At least three galactic clusters are undergoing a chaotic merger at a distance of about 780 million light-years from Earth. Using data from various telescopes, astronomers have published a spectacular photo of a massive collision of galactic clusters.
According to Space.com, smaller clusters of galaxies, each containing hundreds or thousands of individual galaxies, are merging to form a larger cluster of galaxies known as Abel 2256.
To understand what happens inside this merger, astronomers gathered data from NASA's Chandra X-ray Observatory, the European Space Agency's XMM-Newton telescope, both space telescopes, and the Pan-STARRS telescope at the Haleakala Observatory in Hawaii, the Giant Metwave radio telescope in India, the Low Frequency Telescope in the Netherlands array and the Very Large Array Observatory in New Mexico.
The result was a composite image showing several wavelengths. X-rays are shown in blue, radio waves in red, and optical and infrared rays in yellow.
X-rays show clouds of hot gas, and radio waves show jets of energy emanating from black holes at the centers of galaxies throughout the cluster, as well as relicts or filament structures that represent ancient shock waves from colliding clusters. Optical and infrared dots show individual galaxies in Abel 2256.
Optical and infrared version
Astronomer Kamlesh Rajpurohit of the University of Bologna in Italy, who leads the group studying Abel 2256, hopes to use these images to unravel the mystery of how these massive clusters of galaxies, some of the largest structures in the universe, form.

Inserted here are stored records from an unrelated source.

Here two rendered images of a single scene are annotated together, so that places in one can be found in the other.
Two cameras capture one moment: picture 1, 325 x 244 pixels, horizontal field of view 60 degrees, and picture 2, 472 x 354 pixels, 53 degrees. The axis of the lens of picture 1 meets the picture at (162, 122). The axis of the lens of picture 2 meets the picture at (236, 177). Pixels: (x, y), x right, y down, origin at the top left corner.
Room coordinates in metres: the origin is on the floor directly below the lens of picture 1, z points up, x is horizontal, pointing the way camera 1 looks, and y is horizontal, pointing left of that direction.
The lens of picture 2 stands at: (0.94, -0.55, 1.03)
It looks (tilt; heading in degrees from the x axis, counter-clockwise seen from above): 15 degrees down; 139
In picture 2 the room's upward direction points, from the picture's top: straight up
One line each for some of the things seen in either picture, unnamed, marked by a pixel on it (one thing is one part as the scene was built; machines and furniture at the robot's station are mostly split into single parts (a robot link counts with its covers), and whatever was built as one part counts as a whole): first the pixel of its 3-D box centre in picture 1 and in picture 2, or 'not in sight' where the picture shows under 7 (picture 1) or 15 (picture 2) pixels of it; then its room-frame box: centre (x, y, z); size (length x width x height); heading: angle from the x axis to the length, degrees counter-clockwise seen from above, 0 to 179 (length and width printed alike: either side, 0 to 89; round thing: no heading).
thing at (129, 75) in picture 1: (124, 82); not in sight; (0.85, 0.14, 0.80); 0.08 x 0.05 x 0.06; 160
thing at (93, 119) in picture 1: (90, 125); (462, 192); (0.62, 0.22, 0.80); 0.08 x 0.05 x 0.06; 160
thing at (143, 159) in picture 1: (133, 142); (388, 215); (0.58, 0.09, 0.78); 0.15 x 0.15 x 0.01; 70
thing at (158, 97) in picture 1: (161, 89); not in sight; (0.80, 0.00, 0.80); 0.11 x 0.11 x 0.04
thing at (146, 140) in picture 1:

Their study is also interesting because galaxy clusters are the largest known particle accelerator in the universe, which, according to some theories, are the source of mysterious cosmic rays. With such detailed images, astronomers can continue to study the origin of these mysterious bursts of energy traveling at near-light speed.
Rajpurohit and colleagues published two papers analyzing Abell 2256, the first in The Astrophysical Journal in 2022. in March and the second in Astronomy and Astrophysics in 2023. in January.